*** DATASET CONTENT Section Begins ***
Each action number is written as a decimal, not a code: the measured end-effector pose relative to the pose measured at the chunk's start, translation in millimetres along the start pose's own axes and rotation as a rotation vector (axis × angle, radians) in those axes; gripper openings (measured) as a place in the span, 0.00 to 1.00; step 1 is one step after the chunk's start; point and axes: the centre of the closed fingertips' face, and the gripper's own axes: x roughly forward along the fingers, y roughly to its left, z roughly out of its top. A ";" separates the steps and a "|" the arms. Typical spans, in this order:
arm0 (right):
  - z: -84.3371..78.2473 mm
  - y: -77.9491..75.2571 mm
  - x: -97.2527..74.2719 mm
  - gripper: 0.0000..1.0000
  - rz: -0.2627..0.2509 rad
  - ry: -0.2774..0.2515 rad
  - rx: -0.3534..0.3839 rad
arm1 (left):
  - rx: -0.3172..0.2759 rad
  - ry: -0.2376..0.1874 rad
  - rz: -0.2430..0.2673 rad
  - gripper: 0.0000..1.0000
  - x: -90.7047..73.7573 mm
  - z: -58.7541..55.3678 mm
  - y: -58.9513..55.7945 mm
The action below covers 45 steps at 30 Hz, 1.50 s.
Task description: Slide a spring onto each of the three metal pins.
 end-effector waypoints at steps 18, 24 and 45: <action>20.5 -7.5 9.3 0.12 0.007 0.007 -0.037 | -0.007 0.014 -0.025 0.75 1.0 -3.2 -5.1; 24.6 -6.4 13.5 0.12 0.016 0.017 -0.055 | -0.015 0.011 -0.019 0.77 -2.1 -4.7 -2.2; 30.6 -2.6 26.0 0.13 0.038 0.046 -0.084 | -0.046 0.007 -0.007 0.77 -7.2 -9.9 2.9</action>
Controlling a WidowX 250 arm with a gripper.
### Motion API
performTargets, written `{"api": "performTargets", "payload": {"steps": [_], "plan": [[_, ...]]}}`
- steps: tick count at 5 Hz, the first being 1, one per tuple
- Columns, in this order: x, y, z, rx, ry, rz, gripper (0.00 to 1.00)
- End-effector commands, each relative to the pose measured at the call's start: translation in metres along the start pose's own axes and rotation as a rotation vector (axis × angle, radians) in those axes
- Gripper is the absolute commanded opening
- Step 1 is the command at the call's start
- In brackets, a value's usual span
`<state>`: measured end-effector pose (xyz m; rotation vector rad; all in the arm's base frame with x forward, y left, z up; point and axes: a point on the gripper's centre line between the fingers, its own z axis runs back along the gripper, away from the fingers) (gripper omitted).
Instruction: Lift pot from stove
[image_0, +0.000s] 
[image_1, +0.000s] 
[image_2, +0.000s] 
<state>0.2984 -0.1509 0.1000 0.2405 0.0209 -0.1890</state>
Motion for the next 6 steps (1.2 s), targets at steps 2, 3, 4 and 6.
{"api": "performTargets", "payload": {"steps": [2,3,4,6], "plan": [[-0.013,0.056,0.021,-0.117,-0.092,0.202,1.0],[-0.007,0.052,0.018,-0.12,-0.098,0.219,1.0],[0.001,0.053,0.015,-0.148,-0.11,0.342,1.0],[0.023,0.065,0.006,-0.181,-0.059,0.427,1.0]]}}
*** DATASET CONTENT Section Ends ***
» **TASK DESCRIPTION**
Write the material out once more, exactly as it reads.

» **FINAL ANSWER**
Each action number is written as a decimal, not a code: the measured end-effector pose relative to the pose measured at the chunk's start, translation in millimetres along the start pose's own axes and rotation as a rotation vector (axis × angle, radians) in those axes; gripper openings (measured) as a place in the span, 0.00 to 1.00; step 1 is one step after the chunk's start; point and axes: the centre of the closed fingertips' face, and the gripper's own axes: x roughly forward along the fingers, y roughly to its left, z roughly out of its top. A ";" separates the steps and a "|" the arms. Typical spans, in this order:
arm0 (right):
  - z: -84.3371..78.2473 mm
  - y: -77.9491..75.2571 mm
  - x: -97.2527..74.2719 mm
  - gripper: 0.0000..1.0000
  - rz: -0.2627..0.2509 rad
  - ry: -0.2774..0.2515 rad
  - rx: -0.3534..0.3839 rad
arm1 (left):
  - rx: -0.3172..0.2759 rad
  - ry: -0.2376..0.1874 rad
  - rz: -0.2430..0.2673 rad
  - gripper: 0.0000..1.0000
  - x: -90.7047..73.7573 mm
  - z: -58.7541..55.3678 mm
  - y: -58.9513..55.7945 mm
The action below covers 45 steps at 30 Hz, 1.50 s.
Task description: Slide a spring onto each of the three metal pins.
 end-effector waypoints at steps 18, 24 and 45: <action>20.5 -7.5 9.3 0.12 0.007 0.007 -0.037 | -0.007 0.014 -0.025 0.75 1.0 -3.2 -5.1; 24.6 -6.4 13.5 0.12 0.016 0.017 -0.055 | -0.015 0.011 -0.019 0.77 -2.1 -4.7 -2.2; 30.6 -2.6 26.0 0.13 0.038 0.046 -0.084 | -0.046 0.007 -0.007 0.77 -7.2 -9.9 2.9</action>
Controlling a WidowX 250 arm with a gripper.
### Motion API
performTargets, written `{"api": "performTargets", "payload": {"steps": [_], "plan": [[_, ...]]}}`
- steps: tick count at 5 Hz, the first being 1, one per tuple
- Columns, in this order: x, y, z, rx, ry, rz, gripper (0.00 to 1.00)
- End-effector commands, each relative to the pose measured at the call's start: translation in metres along the start pose's own axes and rotation as a rotation vector (axis × angle, radians) in those axes
- Gripper is the absolute commanded opening
- Step 1 is the command at the call's start
- In brackets, a value's usual span
`<state>`: measured end-effector pose (xyz m; rotation vector rad; all in the arm's base frame with x forward, y left, z up; point and axes: a point on the gripper's centre line between the fingers, its own z axis runs back along the gripper, away from the fingers) (gripper omitted).
Instruction: Lift pot from stove
[image_0, +0.000s] 
[image_1, +0.000s] 
[image_2, +0.000s] 
<state>0.2984 -0.1509 0.1000 0.2405 0.0209 -0.1890</state>
Motion for the next 6 steps (1.2 s), targets at steps 2, 3, 4 and 6.
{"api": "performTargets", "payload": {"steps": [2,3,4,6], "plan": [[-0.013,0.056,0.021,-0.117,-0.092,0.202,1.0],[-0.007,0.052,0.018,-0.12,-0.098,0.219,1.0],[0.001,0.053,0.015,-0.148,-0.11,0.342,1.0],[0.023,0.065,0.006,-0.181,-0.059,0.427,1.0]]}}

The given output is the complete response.